### Exercise directions
Each line from the beginning of the entries below through the line that includes "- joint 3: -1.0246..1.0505" must be returned exactly as given.

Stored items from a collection

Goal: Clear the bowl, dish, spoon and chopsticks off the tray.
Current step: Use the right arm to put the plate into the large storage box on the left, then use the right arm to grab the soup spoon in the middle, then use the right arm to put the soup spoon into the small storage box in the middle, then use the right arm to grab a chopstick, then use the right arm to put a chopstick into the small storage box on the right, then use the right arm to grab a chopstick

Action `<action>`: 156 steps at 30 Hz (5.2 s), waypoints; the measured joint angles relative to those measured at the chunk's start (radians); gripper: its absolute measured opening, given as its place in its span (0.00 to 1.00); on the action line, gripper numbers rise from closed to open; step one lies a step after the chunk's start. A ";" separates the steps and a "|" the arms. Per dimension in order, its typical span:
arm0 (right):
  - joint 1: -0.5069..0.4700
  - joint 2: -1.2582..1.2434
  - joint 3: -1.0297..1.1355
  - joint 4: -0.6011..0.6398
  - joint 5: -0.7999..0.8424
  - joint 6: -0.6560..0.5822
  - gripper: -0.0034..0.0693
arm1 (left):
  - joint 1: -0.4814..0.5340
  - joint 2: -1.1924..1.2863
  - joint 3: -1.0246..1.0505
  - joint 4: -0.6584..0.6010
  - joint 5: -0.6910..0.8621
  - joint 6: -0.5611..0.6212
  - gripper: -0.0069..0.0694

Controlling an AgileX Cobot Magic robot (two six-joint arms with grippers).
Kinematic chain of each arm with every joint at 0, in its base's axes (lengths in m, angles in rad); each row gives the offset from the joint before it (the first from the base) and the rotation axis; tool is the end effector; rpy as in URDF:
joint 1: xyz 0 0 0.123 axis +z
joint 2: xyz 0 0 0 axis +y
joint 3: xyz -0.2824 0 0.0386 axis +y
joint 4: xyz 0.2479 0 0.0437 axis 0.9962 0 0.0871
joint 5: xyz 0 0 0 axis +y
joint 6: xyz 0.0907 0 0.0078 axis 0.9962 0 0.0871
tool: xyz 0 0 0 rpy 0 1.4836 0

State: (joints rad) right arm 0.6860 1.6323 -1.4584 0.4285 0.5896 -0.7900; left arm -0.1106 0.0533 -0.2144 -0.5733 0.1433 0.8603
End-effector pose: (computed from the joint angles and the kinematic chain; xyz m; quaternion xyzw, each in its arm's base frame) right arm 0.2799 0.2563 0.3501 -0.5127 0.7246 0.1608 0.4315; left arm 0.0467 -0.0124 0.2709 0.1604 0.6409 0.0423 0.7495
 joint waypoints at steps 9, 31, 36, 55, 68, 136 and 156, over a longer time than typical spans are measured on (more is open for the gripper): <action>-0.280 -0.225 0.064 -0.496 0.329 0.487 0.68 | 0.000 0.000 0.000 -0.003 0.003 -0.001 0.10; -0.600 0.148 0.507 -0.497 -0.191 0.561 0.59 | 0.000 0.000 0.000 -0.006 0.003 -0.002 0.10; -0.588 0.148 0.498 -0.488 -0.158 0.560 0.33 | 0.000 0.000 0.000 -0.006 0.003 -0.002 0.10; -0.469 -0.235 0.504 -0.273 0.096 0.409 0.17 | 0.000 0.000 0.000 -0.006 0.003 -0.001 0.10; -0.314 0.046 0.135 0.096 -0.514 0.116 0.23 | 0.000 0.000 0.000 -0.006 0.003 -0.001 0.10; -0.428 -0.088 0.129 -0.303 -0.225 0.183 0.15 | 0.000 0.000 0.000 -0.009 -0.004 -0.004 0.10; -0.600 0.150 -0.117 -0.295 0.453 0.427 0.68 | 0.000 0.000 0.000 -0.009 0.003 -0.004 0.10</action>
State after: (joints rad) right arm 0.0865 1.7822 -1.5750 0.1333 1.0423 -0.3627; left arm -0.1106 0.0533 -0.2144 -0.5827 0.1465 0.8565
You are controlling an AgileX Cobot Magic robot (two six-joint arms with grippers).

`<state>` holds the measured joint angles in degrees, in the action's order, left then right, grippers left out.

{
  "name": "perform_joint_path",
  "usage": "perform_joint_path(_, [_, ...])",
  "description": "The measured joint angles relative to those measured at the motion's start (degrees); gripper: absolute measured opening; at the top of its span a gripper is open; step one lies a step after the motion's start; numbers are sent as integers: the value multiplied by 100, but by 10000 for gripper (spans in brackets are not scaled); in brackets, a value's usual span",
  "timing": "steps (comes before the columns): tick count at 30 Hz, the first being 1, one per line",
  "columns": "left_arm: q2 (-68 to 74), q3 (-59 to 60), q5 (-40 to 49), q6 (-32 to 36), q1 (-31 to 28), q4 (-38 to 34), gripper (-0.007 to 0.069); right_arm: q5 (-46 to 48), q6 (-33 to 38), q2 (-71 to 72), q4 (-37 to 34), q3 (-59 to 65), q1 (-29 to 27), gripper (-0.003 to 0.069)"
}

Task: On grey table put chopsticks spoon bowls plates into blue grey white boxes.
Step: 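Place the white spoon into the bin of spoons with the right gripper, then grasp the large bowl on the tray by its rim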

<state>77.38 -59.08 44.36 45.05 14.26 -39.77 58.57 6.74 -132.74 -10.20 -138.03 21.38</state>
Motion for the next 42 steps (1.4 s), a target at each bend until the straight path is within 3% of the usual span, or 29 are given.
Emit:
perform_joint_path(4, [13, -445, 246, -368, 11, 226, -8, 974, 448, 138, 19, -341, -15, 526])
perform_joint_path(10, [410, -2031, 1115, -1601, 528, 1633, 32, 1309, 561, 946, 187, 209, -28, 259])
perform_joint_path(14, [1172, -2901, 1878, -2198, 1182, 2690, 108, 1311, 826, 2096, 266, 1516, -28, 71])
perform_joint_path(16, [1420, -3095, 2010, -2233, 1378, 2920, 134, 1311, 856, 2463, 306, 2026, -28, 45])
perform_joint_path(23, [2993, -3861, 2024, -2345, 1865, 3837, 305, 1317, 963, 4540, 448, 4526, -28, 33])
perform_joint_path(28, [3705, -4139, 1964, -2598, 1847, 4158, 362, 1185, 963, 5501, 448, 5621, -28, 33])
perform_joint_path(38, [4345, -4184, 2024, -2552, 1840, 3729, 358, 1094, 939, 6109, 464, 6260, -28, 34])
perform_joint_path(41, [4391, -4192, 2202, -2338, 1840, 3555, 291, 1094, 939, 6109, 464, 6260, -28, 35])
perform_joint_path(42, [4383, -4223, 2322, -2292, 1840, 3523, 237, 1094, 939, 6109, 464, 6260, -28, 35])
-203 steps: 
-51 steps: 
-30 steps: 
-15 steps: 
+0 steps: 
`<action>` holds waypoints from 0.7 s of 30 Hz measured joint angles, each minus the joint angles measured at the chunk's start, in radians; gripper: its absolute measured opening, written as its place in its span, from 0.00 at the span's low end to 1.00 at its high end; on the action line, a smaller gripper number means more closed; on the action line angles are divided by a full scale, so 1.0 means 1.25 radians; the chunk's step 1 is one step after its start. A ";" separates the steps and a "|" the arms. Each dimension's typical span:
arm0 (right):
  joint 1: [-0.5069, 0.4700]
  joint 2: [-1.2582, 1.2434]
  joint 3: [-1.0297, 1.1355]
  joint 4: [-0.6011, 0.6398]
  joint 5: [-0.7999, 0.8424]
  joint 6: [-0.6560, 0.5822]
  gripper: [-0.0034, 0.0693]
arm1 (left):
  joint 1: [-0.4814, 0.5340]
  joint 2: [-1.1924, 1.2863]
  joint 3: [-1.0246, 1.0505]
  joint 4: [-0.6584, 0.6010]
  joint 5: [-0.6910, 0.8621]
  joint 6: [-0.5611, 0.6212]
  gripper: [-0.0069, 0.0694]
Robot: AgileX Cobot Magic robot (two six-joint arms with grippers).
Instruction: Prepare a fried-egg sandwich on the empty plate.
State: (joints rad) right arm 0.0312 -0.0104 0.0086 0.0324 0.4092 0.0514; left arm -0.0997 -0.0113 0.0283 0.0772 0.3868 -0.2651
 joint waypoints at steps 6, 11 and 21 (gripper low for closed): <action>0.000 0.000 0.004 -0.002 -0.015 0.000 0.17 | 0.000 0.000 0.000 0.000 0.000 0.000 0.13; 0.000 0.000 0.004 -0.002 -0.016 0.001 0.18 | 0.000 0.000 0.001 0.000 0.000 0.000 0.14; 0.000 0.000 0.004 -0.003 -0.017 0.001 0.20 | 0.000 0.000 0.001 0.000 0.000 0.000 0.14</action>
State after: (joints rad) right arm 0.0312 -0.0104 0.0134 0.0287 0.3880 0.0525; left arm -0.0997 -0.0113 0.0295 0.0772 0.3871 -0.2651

### Final answer
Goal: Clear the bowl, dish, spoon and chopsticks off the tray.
Current step: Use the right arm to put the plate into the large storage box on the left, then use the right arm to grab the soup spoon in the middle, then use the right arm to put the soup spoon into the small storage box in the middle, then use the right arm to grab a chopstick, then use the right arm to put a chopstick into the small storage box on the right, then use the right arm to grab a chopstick

Action `<action>`: 156 steps at 30 Hz (5.2 s), waypoints; the measured joint angles relative to those measured at the chunk's start (radians); gripper: its absolute measured opening, given as its place in its span (0.00 to 1.00); on the action line, gripper numbers rise from closed to open; step one lies a step after the chunk's start. A ";" separates the steps and a "|" the arms. Per dimension in order, its typical span:
arm0 (right):
  - joint 1: -0.5069..0.4700
  - joint 2: -1.2582..1.2434
  - joint 3: -1.0297..1.1355
  - joint 4: -0.6011..0.6398
  - joint 5: -0.7999..0.8424
  - joint 6: -0.6560..0.5822
  - gripper: -0.0034..0.0693
arm1 (left):
  - joint 1: -0.4814..0.5340
  - joint 2: -1.1924..1.2863
  - joint 3: -1.0246..1.0505

The exercise asks for nothing further.